I have cried over so many of these personal stories. I am seeing many doctors, nurses and medical students in distress. I am seeing a generation of health care workers suffocated and strangulated by their circumstances. (If I haven’t replied, I will!) The conversations are already happening. Much of it online because they’re afraid to do it in real life.
The message from all these responses is clear, “I get you. I feel the same way too. I am not coping with this industrialisation of Medicine.” The article has triggered a universal emotion that many health care workers feel about the state of their vocation. I hope it has catalysed an awareness of this issue in medical institutions where you are.
Now that the Dark Side has Awoken, can we talk about this openly? If you are a Health Administrator, can you please listen to your Clinicians (that includes physiotherapists, audiologists, speech pathologists, Ambulance officers, etc) on the frontlines? We don’t need more programs, initiatives, directives, protocols, videos to watch or numbers to call. We know that those kind of help are available. We need workplace morale to be lifted. If you’re not going to start at the top, we are going to start from the bottom. Elevating workplace morale does not have to be expensive or prescriptive.

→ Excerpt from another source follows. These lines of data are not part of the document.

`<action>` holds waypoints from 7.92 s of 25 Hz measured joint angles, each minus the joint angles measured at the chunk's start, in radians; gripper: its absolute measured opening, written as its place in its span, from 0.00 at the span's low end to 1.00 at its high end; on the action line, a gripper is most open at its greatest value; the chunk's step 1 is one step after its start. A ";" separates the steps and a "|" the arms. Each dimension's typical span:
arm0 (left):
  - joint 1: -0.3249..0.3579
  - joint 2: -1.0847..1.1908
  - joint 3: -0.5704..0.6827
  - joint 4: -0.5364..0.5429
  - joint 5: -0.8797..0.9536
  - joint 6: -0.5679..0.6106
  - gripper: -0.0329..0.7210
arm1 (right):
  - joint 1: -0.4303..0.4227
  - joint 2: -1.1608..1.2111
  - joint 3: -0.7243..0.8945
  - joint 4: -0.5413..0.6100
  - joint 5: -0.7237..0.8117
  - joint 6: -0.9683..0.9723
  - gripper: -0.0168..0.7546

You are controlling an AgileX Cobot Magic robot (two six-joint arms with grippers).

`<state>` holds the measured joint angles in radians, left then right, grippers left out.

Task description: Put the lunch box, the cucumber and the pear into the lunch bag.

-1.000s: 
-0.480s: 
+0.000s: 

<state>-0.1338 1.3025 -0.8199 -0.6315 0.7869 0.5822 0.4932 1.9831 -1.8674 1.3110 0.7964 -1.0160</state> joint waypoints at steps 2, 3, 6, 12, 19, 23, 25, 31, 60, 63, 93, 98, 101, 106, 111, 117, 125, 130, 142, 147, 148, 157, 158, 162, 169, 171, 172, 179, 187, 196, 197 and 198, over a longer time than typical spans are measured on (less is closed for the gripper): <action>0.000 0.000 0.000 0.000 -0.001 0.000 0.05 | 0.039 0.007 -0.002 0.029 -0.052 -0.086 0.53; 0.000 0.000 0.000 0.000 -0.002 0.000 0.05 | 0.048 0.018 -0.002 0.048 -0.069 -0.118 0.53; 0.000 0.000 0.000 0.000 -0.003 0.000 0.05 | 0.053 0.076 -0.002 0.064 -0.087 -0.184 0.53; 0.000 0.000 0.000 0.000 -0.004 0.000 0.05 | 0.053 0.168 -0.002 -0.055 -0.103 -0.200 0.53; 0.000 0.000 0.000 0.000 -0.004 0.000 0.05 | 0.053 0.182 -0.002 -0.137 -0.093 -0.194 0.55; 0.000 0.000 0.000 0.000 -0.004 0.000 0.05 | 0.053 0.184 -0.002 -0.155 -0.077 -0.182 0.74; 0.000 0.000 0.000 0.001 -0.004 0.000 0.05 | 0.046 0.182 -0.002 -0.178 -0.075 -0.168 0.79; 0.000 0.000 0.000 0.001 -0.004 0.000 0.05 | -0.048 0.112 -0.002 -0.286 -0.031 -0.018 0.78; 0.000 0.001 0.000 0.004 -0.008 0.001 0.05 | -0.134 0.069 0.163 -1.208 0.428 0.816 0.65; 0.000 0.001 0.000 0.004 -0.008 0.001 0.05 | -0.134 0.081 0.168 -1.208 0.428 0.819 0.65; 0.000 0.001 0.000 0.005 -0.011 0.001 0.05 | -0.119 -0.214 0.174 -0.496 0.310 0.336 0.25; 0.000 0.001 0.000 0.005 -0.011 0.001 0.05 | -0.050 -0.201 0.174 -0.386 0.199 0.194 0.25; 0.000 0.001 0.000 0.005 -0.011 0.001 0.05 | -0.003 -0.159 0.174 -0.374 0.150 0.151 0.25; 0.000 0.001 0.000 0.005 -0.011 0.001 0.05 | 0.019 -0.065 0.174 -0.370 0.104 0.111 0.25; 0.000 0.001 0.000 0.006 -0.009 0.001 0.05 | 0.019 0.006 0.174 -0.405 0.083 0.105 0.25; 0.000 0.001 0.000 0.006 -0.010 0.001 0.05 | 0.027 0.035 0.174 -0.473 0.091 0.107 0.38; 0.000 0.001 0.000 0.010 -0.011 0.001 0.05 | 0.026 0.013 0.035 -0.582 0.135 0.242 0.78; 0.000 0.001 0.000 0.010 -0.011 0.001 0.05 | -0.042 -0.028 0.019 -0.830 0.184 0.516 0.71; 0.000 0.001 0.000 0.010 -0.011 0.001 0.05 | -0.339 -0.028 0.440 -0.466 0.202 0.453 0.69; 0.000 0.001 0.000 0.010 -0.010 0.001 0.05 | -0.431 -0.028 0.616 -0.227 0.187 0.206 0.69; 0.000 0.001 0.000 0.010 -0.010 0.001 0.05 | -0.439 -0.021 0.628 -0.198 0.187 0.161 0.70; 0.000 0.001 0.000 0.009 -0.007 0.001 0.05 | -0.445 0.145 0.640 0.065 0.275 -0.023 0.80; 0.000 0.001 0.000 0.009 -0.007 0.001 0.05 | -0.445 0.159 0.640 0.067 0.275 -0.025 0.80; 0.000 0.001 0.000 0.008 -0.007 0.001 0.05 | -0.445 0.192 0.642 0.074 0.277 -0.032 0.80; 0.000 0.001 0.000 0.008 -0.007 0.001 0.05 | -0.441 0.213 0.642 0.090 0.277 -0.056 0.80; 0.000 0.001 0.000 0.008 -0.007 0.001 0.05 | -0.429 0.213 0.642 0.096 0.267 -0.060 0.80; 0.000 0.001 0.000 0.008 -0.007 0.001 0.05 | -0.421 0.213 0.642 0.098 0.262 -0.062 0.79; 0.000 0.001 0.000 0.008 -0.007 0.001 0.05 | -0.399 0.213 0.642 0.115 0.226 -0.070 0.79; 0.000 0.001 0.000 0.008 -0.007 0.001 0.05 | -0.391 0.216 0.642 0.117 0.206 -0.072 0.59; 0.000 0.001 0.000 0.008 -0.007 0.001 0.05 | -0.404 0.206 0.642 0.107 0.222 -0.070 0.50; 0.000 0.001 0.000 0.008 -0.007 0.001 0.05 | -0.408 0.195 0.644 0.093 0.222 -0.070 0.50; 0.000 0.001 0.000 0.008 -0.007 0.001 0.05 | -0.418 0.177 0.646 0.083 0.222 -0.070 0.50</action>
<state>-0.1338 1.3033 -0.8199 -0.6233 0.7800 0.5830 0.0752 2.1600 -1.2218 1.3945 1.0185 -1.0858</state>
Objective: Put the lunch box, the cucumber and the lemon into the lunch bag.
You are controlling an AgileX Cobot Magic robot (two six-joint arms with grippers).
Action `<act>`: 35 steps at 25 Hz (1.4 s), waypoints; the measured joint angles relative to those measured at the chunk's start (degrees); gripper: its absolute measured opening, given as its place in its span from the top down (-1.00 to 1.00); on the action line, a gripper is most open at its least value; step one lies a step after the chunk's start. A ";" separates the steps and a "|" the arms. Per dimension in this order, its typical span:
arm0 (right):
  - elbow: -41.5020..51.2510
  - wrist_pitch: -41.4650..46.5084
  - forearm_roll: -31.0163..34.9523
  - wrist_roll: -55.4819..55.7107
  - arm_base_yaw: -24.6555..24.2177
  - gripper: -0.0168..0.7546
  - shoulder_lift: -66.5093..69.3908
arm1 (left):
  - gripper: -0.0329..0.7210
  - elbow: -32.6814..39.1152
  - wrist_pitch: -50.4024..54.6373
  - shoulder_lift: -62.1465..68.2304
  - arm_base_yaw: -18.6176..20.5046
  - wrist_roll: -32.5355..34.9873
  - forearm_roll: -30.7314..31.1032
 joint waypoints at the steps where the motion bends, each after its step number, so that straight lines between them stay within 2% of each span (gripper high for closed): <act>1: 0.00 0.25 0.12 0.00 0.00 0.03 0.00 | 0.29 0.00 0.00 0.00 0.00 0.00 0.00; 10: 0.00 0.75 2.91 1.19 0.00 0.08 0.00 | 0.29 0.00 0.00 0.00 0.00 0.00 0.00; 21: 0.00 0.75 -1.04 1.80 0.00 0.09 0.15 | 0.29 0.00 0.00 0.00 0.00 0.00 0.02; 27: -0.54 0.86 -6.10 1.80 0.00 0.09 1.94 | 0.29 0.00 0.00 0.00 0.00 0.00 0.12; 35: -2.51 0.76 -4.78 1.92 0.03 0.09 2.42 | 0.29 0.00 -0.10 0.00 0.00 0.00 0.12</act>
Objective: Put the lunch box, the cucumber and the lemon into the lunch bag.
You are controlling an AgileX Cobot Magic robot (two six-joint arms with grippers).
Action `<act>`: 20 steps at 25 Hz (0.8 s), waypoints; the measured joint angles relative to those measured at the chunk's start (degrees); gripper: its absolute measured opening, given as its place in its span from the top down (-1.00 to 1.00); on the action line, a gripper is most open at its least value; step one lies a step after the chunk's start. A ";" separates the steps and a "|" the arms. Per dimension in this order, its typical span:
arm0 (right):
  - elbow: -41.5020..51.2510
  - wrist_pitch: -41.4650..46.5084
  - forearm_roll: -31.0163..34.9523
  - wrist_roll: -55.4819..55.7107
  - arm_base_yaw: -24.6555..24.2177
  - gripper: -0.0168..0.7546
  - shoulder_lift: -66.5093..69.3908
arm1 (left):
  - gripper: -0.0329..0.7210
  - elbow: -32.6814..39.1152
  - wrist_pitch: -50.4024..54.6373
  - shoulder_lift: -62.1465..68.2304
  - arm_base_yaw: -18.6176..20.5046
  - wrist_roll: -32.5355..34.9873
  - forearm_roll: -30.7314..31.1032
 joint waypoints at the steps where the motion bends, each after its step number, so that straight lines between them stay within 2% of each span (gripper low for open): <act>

It can be creative.
If you’re a health institution or health administrator or health leader in anyway, be courageous enough to tackle this elephant in your institution. Be courageous enough to champion this issue. You might save the reputation of your institutions, reduce sick leave, improve workplace environment and possibly save some lives.
I have some ideas about what we can do down at the trenches. We don’t need to halt the Industrialisation of Medicine. We can Humanise it. We can inject compassion into this Business of Medicine. We can regain some measure of control, support and meaning in Medicine. For the sake of our patients and the future generations of health care workers, can we please talk about simple, creative, compassionate human solutions to this problem?
Put up some ideas for discussion please.